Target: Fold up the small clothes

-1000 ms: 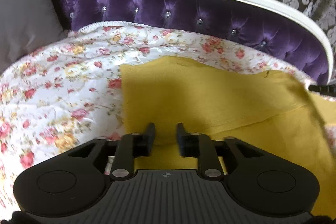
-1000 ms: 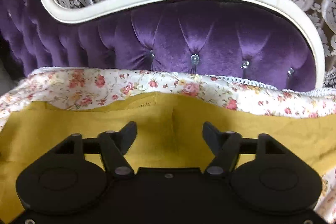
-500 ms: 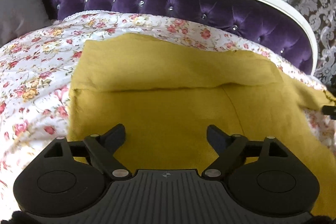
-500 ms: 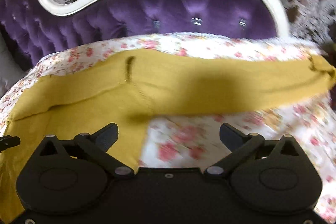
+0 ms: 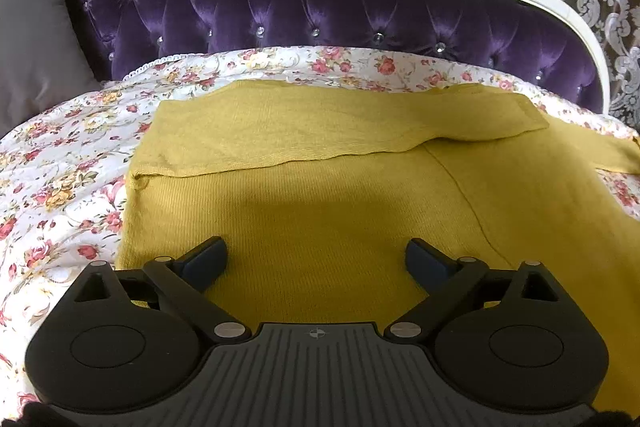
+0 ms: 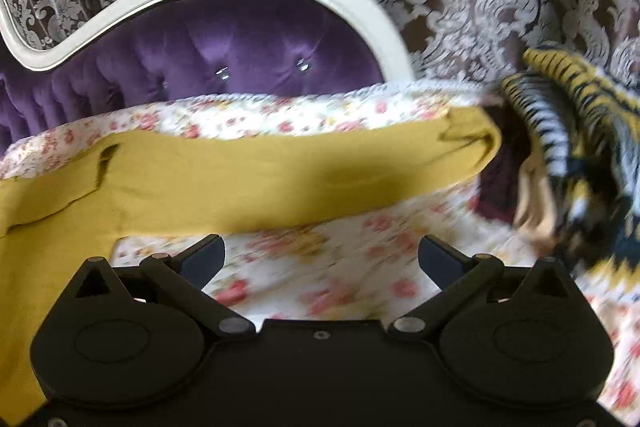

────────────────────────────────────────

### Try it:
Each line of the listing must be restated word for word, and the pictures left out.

### Solution to this problem:
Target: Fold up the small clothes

-1000 ms: 
-1000 ms: 
-500 ms: 
-500 ms: 
+0 ms: 
+0 ms: 

The exercise asks for nothing further.